WORK ORDER -> Any picture in the data below should be skipped, while every line is repeated exactly.

GIVEN INFORMATION ->

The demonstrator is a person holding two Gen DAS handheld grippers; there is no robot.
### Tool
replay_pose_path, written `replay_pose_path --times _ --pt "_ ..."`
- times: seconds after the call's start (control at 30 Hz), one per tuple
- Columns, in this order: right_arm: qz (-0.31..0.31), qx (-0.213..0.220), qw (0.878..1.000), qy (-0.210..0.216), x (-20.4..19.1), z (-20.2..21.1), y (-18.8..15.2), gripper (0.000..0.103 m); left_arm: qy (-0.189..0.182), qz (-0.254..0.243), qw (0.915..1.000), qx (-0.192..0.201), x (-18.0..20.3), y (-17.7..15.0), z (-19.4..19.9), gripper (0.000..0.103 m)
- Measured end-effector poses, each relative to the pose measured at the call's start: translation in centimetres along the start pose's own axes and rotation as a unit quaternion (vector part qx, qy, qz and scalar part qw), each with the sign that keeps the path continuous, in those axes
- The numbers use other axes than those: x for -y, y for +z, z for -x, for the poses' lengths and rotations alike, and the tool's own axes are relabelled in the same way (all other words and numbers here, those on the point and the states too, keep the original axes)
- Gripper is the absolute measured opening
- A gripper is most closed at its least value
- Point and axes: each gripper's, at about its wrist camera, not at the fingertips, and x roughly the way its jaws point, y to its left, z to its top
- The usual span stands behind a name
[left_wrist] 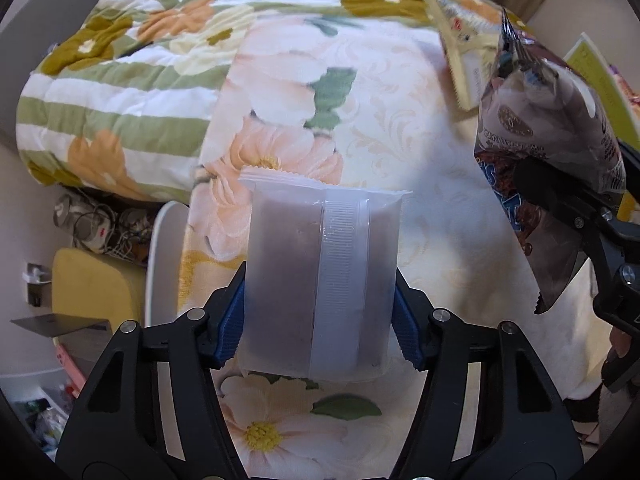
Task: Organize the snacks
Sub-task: 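Carry both items to the green box and open the left tool to drop the container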
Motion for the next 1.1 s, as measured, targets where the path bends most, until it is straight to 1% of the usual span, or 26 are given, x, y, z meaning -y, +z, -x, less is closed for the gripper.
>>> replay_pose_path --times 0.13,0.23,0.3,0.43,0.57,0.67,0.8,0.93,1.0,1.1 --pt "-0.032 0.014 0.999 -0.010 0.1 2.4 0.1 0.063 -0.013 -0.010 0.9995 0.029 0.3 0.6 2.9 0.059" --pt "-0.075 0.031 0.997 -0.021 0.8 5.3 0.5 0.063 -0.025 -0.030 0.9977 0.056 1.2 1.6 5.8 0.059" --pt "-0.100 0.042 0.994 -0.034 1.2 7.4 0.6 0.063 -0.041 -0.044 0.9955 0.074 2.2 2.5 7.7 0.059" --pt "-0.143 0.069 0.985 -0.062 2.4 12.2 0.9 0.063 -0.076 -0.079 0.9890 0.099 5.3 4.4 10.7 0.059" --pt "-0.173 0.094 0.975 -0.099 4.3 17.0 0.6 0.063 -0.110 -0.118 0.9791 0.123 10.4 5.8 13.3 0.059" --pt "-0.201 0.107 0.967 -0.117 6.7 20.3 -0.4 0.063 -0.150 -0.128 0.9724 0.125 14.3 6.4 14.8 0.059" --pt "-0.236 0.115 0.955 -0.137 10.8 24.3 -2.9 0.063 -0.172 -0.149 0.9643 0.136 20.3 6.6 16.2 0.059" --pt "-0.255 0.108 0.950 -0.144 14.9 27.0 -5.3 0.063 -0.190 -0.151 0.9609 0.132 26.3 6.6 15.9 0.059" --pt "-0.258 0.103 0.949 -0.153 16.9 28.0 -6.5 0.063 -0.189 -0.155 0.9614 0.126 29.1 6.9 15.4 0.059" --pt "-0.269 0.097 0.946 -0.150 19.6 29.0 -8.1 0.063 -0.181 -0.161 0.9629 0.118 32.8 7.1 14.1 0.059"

EXPECTED ANSWER ->
The demonstrator is a person holding two Gen DAS handheld grippers; there is no robot.
### Tool
replay_pose_path, written `replay_pose_path --times _ --pt "_ ..."`
- times: seconds after the call's start (control at 30 Hz), one per tuple
- Columns, in this order: right_arm: qz (-0.31..0.31), qx (-0.213..0.220), qw (0.878..1.000), qy (-0.210..0.216), x (-20.4..19.1), z (-20.2..21.1), y (-18.8..15.2), gripper (0.000..0.103 m); left_arm: qy (-0.189..0.182), qz (-0.254..0.243), qw (0.915..1.000), qx (-0.192..0.201), x (-18.0..20.3), y (-17.7..15.0), z (-19.4..19.9), gripper (0.000..0.103 m)
- Measured end-effector poses, each relative to the pose measured at the call's start: translation in centimetres along the start pose's own axes and rotation as a unit quaternion (vector part qx, qy, qz and scalar part qw), each with the sign that keeps the path continuous, in those axes
- The numbers use other axes than those: x for -y, y for +z, z for -x, for the poses' lengths and rotations alike, and the tool's own axes are relabelled in the same way (all other words and numbers here, those on the point and the states too, keep the original axes)
- Gripper is the absolute measured opening
- A gripper is most closed at its least value
- Point and axes: each gripper's, at about its wrist camera, not at the fingertips, and x roughly the way its jaws point, y to its left, z to its top
- The usual span stands behind a name
[left_wrist] 
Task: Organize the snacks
Sub-task: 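Carry both items to the green box and open the left tool to drop the container
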Motion for the next 1.1 s, as measured, targets where the path bends most, until it is straight to 1% of the usual span, or 26 are given, x, y, z meaning -y, +z, -x, less is closed for the gripper.
>>> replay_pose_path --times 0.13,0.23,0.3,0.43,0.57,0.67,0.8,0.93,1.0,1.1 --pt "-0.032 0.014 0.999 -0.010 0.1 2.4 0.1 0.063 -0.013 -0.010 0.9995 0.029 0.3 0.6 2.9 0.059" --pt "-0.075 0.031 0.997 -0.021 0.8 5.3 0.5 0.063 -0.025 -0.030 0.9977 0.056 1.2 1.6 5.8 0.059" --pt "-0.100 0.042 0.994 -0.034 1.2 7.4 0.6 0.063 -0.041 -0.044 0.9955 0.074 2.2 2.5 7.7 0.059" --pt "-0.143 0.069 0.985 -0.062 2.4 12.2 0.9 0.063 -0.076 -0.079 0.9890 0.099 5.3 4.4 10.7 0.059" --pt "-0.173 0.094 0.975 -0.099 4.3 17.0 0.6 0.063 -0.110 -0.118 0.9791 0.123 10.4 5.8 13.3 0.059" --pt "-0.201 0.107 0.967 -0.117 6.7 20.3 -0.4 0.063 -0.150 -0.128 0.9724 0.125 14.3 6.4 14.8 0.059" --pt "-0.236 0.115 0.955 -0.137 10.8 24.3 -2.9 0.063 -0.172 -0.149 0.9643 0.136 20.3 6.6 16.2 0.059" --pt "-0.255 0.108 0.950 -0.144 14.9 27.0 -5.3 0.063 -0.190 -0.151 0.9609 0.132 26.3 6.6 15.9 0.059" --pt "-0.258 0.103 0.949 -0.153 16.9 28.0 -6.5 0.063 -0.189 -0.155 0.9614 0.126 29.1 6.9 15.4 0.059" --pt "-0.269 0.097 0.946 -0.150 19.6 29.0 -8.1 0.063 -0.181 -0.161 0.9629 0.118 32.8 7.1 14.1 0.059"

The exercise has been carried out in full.